I have my idea of doing the teaching with as much demonstration as possible.
I have the rickety infrastructure that the team at my office prepared once and gathering up dust.
I have a new set of 25 DVDs dedicated to physics demonstrations (thanks to the sincere belief in social and educational change of a few executive level managers of Synopsys!) that I have not yet started watching.
May be it is time to set aside an hour of my mornings to start teaching science. This is in a way going back to where it all started. The first of my thoughts on social change was to teach and teach at schools.
For now though, this thought has to remain as just another thought and the extent to which it fructifies over the next year hinges upon how much hit my conviction can take over the next couple of months! All the best to me!
Monday, December 15, 2008
Is targeting the poor alone always efficacious?
"A social initiative will produce a better impact when it is targeted towards the economically poorer sections of the society. The richer the beneficiaries are, the lesser social impact it has.."
While in general this point has a validity, it has to be revisited for every specific case. Here is an example. A team of my friends and I conducted a science demo in a private school nearby. When I talked about this, "Don't you think your initiative would be more useful to students of government schools?" was one question that popped up universally. My answer is "In my case doing it in *this* private school is likely to have a higher social impact" . Why?
1. This private school doesn't have a lab infrastructure in spite of the students paying a nominal school fee (Rs. 200/- per month).
2. The students here do have a capability to read, listen to and understand English, Telugu and Hindi which provides us flexibility in our implementation. So, it gets easier for us to get more students to start "thinking and reasoning science" - a better success rate at our initiative. On the other hand, a government school on which we are working on the ability to grasp English is lesser providing us with challenges (lesser number of teachers from our office)
Much more importantly, access to better education sure is relatively much more difficult for the poor. However, schools that fall in the economic category of the one that we are working on also face problems faced by government schools (non-availability of teachers, labs etc.). In addition to that they also suffer the ignorance of NGOs that rush to help poor quality government schools. It is almost as if these students are paying Rs. 200/- per month to be ignored!
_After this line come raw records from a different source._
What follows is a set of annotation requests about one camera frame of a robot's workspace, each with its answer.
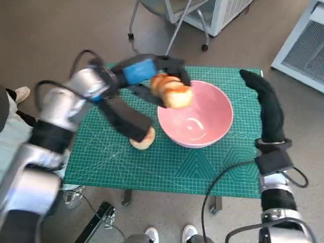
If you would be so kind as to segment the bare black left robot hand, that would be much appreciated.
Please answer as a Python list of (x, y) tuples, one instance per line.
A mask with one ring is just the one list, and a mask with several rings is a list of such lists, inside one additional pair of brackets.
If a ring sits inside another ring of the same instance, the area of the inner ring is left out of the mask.
[(146, 102), (167, 108), (162, 94), (142, 84), (143, 81), (156, 77), (160, 70), (164, 71), (167, 77), (176, 79), (184, 88), (191, 87), (191, 80), (185, 70), (184, 61), (170, 56), (139, 54), (111, 68), (121, 89), (127, 88)]

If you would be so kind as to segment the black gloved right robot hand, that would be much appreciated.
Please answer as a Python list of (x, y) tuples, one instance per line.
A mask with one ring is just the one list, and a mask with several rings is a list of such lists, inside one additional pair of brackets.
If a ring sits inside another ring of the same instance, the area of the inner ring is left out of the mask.
[(283, 131), (284, 113), (272, 85), (263, 77), (244, 69), (239, 71), (246, 86), (258, 94), (261, 106), (262, 135), (264, 143), (281, 143), (285, 140)]

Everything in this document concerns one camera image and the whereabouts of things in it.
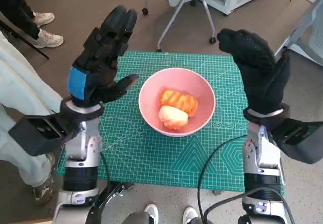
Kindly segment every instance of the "triangle pattern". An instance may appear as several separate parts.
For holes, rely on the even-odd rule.
[[[200,173],[208,157],[197,136],[194,135],[177,157],[172,170]],[[212,162],[208,165],[206,171],[210,174],[217,174]]]

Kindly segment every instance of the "floor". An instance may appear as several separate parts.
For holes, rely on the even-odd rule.
[[[144,0],[27,0],[35,11],[51,11],[56,20],[45,28],[65,38],[63,46],[43,49],[47,61],[22,43],[13,44],[24,54],[40,77],[62,96],[67,96],[66,77],[82,44],[95,26],[117,5],[141,11]],[[218,29],[247,29],[264,37],[275,50],[297,25],[310,4],[306,0],[255,0],[236,9],[230,16],[211,10]],[[149,16],[138,15],[137,25],[130,41],[130,50],[156,50],[156,42],[170,19],[173,9],[164,0],[151,0]],[[217,45],[209,45],[209,25],[202,4],[192,8],[185,5],[162,43],[164,51],[221,54]],[[323,119],[323,68],[291,52],[292,75],[285,90],[284,102],[291,107],[296,119],[318,121]],[[323,220],[323,162],[304,165],[283,157],[287,180],[286,198],[296,223],[321,223]],[[19,178],[17,170],[0,161],[1,223],[51,217],[55,198],[46,206],[32,204],[31,190]],[[214,196],[202,192],[202,206],[232,196],[225,192]],[[185,206],[197,207],[196,190],[185,188],[136,185],[113,200],[103,215],[102,223],[120,223],[134,211],[154,202],[159,207],[160,223],[181,223]],[[220,207],[210,214],[214,223],[237,223],[243,215],[241,202]]]

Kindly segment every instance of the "black pants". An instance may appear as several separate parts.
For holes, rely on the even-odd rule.
[[[0,11],[15,26],[37,39],[39,29],[33,22],[33,11],[25,0],[0,0]]]
[[[130,214],[122,224],[154,224],[153,218],[148,215],[147,212],[136,212]],[[194,218],[190,223],[188,224],[203,224],[201,218]]]

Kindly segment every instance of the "person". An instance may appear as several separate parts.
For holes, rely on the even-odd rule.
[[[144,211],[130,214],[122,224],[158,224],[159,214],[155,204],[149,204]],[[203,224],[198,217],[197,211],[193,207],[187,207],[183,214],[182,224]]]
[[[60,111],[62,98],[37,75],[24,56],[0,32],[0,160],[15,165],[25,184],[33,189],[36,204],[50,200],[53,192],[52,154],[32,157],[8,134],[15,125],[4,107],[25,115],[49,115]]]
[[[43,29],[55,19],[53,13],[38,13],[31,10],[25,0],[0,0],[0,11],[15,26],[32,37],[36,48],[58,47],[63,44],[62,36],[51,34]]]

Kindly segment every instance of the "sneaker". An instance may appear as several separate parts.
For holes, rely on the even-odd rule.
[[[197,218],[198,214],[192,207],[187,207],[183,214],[183,224],[190,223],[194,218]]]
[[[38,13],[34,12],[33,21],[37,24],[38,27],[49,24],[55,20],[55,16],[53,13]]]
[[[48,161],[50,162],[51,171],[47,180],[40,186],[33,188],[32,192],[35,198],[35,202],[37,205],[42,205],[47,203],[51,197],[54,188],[54,180],[52,176],[52,170],[55,168],[56,160],[55,156],[51,153],[46,154]]]
[[[147,212],[151,218],[153,218],[153,223],[158,224],[158,209],[155,204],[149,204],[145,208],[145,212]]]
[[[49,32],[39,29],[38,39],[33,41],[36,48],[58,47],[62,45],[64,38],[62,36],[50,34]]]

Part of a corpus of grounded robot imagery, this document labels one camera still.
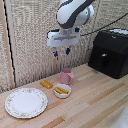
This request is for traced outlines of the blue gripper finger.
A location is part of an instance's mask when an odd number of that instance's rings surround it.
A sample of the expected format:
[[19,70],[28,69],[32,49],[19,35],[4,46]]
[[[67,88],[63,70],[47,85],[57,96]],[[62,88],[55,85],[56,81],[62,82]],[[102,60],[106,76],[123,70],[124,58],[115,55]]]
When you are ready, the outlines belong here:
[[58,51],[55,49],[54,53],[54,57],[58,57]]
[[70,51],[71,51],[71,48],[67,48],[66,49],[66,55],[69,55],[70,54]]

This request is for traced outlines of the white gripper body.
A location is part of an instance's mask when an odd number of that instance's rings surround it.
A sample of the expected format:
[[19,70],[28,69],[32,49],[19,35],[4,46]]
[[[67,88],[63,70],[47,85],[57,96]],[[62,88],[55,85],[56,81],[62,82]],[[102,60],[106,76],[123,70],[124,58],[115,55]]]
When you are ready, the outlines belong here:
[[47,46],[60,47],[75,45],[80,39],[80,29],[56,29],[47,33]]

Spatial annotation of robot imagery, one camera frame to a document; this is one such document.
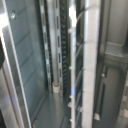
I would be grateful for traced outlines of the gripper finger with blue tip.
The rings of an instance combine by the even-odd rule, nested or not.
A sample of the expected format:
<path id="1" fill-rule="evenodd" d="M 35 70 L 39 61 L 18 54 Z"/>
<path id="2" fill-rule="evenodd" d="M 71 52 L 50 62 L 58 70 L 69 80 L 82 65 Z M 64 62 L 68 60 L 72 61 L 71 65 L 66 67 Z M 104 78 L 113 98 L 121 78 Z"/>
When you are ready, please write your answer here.
<path id="1" fill-rule="evenodd" d="M 2 68 L 4 63 L 4 51 L 3 51 L 3 47 L 2 47 L 2 41 L 0 39 L 0 69 Z"/>

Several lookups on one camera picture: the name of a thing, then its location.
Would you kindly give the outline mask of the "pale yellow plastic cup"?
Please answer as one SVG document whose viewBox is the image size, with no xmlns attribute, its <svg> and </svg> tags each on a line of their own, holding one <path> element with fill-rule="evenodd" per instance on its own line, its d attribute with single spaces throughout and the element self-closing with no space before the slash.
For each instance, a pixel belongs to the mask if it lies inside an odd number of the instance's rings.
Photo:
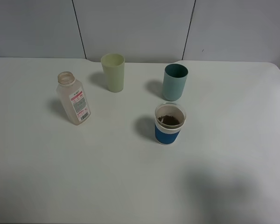
<svg viewBox="0 0 280 224">
<path fill-rule="evenodd" d="M 125 58 L 120 54 L 106 54 L 101 58 L 108 90 L 114 93 L 124 88 Z"/>
</svg>

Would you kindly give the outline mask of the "teal green plastic cup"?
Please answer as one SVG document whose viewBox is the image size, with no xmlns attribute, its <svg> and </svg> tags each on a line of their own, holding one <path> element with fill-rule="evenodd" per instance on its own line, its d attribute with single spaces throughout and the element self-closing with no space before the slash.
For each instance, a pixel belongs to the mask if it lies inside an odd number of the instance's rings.
<svg viewBox="0 0 280 224">
<path fill-rule="evenodd" d="M 188 69 L 181 64 L 173 63 L 165 67 L 162 94 L 166 100 L 176 101 L 182 96 L 188 73 Z"/>
</svg>

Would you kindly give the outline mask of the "clear plastic beverage bottle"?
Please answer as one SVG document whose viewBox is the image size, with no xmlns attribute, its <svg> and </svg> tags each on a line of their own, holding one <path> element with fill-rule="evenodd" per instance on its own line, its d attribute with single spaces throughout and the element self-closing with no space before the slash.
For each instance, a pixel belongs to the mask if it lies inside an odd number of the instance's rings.
<svg viewBox="0 0 280 224">
<path fill-rule="evenodd" d="M 91 115 L 83 85 L 69 71 L 58 74 L 57 81 L 56 92 L 62 106 L 70 122 L 78 126 Z"/>
</svg>

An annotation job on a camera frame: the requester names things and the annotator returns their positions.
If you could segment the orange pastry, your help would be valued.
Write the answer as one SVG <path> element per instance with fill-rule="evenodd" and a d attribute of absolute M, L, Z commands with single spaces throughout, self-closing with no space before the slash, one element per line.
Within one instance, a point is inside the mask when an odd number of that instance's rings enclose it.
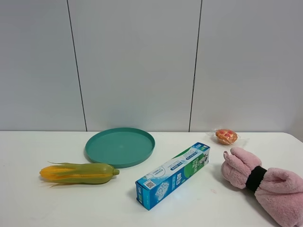
<path fill-rule="evenodd" d="M 212 131 L 206 132 L 206 135 L 209 136 L 214 142 L 224 146 L 242 146 L 249 141 L 249 138 L 242 137 L 230 129 L 213 129 Z"/>

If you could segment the teal round plastic plate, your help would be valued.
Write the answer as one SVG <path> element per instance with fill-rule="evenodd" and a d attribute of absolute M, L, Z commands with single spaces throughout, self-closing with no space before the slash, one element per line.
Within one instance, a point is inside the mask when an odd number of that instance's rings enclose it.
<path fill-rule="evenodd" d="M 143 130 L 114 128 L 92 136 L 85 145 L 85 154 L 93 163 L 106 163 L 119 169 L 144 162 L 154 147 L 154 137 Z"/>

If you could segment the blue green toothpaste box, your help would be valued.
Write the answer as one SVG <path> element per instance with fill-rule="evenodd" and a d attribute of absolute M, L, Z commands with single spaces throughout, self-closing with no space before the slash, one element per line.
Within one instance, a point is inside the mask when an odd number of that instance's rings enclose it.
<path fill-rule="evenodd" d="M 136 199 L 152 209 L 209 162 L 210 147 L 197 142 L 135 182 Z"/>

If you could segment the toy corn cob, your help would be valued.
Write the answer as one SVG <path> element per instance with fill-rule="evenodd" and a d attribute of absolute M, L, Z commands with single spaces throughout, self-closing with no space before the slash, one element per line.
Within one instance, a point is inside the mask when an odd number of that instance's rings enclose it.
<path fill-rule="evenodd" d="M 105 163 L 73 164 L 53 163 L 40 170 L 40 177 L 49 183 L 69 184 L 104 184 L 109 182 L 120 171 Z"/>

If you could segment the black elastic band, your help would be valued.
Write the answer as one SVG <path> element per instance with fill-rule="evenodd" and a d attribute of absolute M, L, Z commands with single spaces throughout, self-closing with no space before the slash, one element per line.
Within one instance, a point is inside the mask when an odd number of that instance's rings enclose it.
<path fill-rule="evenodd" d="M 246 188 L 252 192 L 255 192 L 261 184 L 266 172 L 267 170 L 261 166 L 255 167 L 247 178 L 245 183 Z"/>

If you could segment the pink fluffy towel roll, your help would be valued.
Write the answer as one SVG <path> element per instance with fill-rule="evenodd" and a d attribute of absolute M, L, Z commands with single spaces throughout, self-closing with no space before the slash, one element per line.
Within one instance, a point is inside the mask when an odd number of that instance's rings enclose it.
<path fill-rule="evenodd" d="M 251 171 L 262 167 L 261 160 L 242 149 L 232 148 L 223 153 L 221 173 L 225 180 L 239 189 L 247 189 Z M 292 171 L 269 168 L 258 189 L 253 192 L 262 208 L 282 227 L 303 225 L 303 180 Z"/>
Thankfully, in our case, we need to ignite as many minds to think and reason (in science and others..). In our eyes, whether the students have the ability to pay Rs.200/- or not, if their inclination to reason is lacking, they are equally poor! Only the former is equipped with a skill (English language) that offers flexibility for us to make a better impact.
A society, apart from being categorized into economically richer and poorer, can also be categorized into rich and poor based on other criteria. And the economically richer need not be richer (or have better opportunity) in all the other categories. Social upliftment, one must remember, is not only the upliftment of the economically poorest, but the upliftment of the society as a whole.